- What to work on: There is one span to output from the data below: the lines starting at the line with "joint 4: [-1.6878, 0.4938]" and ending at the line with "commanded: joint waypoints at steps". Output it exactly, ends included, nothing more.

▼▼▼

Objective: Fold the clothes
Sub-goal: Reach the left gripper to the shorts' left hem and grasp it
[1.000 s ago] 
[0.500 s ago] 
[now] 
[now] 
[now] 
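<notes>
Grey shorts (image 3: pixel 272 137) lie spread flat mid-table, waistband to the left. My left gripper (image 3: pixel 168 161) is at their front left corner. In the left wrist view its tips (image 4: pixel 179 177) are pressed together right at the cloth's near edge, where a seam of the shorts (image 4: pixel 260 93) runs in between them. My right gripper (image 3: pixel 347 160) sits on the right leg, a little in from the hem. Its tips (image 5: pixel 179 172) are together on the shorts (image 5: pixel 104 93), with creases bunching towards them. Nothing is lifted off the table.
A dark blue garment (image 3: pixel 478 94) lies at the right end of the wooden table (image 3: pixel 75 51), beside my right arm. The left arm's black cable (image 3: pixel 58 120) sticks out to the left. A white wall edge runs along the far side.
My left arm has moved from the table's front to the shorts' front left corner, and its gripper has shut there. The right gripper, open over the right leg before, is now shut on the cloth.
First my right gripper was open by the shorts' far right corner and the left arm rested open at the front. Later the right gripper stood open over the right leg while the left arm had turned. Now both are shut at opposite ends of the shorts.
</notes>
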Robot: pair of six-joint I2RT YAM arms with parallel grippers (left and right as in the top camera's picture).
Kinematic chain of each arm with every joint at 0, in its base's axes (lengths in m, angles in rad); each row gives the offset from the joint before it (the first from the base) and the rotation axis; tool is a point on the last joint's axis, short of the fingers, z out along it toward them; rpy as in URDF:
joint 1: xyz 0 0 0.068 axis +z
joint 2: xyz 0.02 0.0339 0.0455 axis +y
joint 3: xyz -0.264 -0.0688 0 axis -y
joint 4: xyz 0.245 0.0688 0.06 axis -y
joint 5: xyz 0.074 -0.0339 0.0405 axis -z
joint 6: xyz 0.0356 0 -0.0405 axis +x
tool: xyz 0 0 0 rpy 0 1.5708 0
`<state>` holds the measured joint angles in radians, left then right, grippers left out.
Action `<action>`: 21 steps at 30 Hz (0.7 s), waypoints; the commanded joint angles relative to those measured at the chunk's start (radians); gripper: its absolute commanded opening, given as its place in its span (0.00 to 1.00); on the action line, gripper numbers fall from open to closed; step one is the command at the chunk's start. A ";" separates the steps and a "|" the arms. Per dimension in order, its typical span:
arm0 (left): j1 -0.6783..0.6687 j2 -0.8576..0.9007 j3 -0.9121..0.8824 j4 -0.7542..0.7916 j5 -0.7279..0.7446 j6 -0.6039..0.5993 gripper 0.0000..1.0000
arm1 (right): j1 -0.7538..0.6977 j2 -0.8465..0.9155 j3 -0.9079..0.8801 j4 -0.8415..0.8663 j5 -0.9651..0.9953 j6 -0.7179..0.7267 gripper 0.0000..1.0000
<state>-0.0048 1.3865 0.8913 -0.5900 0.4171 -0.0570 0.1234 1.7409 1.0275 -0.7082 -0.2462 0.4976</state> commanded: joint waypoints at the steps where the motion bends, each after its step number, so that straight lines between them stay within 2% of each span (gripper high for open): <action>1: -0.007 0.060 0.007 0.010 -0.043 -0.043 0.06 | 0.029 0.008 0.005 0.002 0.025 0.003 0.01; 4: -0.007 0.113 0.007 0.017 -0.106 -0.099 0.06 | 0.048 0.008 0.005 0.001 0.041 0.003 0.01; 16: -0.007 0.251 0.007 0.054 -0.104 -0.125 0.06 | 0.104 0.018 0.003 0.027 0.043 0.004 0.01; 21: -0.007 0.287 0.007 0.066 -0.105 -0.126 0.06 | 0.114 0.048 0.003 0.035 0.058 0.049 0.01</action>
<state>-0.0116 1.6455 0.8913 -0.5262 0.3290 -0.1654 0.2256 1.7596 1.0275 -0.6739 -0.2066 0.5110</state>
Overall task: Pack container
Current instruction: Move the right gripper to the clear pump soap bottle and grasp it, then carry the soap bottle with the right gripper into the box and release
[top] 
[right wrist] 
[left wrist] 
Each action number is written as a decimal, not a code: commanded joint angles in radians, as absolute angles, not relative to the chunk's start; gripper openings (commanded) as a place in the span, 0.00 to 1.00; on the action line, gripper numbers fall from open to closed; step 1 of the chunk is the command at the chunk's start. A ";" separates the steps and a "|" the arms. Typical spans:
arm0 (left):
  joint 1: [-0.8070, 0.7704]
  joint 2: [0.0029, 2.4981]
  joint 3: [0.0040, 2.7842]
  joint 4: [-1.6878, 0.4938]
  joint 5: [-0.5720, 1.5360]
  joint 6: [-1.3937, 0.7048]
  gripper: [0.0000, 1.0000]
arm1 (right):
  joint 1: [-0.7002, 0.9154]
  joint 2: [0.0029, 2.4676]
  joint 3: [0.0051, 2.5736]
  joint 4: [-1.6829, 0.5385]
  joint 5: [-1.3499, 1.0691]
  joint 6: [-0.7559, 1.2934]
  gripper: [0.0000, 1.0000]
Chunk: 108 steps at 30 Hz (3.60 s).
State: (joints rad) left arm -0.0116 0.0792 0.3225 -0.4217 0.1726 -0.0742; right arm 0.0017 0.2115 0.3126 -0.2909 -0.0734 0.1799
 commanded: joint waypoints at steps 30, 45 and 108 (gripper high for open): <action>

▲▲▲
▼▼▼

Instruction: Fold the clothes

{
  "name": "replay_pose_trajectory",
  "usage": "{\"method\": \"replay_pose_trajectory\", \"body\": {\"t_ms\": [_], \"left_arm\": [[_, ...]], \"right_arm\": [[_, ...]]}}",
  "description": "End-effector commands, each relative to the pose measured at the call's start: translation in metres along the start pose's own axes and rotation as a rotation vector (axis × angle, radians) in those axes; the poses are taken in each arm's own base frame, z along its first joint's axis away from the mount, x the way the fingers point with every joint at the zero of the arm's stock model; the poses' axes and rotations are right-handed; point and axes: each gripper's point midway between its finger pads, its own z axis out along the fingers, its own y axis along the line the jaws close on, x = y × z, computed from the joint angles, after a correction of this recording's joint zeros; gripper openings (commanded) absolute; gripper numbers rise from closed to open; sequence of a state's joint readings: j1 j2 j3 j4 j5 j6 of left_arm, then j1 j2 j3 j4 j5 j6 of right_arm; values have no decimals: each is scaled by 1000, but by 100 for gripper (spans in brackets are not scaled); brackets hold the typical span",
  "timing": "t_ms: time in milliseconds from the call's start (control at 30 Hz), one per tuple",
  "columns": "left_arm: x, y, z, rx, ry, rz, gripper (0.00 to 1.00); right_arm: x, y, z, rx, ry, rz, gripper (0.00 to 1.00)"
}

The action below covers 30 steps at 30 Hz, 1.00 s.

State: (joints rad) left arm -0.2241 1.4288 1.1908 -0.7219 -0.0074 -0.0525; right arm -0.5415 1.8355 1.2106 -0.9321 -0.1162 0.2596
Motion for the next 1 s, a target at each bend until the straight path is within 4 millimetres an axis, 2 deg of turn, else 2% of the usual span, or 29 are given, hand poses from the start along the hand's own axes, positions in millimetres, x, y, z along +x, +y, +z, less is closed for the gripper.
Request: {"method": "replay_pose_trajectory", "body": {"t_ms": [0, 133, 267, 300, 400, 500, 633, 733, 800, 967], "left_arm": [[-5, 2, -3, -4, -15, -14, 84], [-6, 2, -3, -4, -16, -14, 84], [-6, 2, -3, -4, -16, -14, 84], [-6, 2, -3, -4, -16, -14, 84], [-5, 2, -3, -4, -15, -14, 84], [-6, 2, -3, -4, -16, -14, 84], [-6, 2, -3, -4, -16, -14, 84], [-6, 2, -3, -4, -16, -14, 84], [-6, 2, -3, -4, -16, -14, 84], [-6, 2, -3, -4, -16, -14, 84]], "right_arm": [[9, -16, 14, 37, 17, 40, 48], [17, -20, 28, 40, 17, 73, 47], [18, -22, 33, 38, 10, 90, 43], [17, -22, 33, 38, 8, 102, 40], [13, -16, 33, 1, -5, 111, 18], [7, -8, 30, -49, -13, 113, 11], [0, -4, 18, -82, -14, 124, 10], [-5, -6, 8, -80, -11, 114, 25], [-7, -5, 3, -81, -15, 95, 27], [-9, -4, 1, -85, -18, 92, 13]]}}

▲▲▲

- Result:
  joint 4: [-1.6878, 0.4938]
  joint 5: [-0.5720, 1.5360]
  joint 6: [-1.3937, 0.7048]
  gripper: [0.0000, 1.0000]
arm1 (right):
  joint 1: [-0.7002, 0.9154]
  joint 2: [0.0029, 2.4676]
  joint 3: [0.0051, 2.5736]
  joint 4: [-1.6829, 0.5385]
  joint 5: [-1.3499, 1.0691]
  joint 6: [-0.7559, 1.2934]
  gripper: [0.0000, 1.0000]
Chunk: 108 steps at 30 Hz (3.60 s).
State: (joints rad) left arm -0.0116 0.0792 0.3225 -0.4217 0.1726 -0.0742; right arm 0.0017 0.2115 0.3126 -0.2909 -0.0734 0.1799
 commanded: joint waypoints at steps 30, 45 and 108 (gripper high for open): <action>

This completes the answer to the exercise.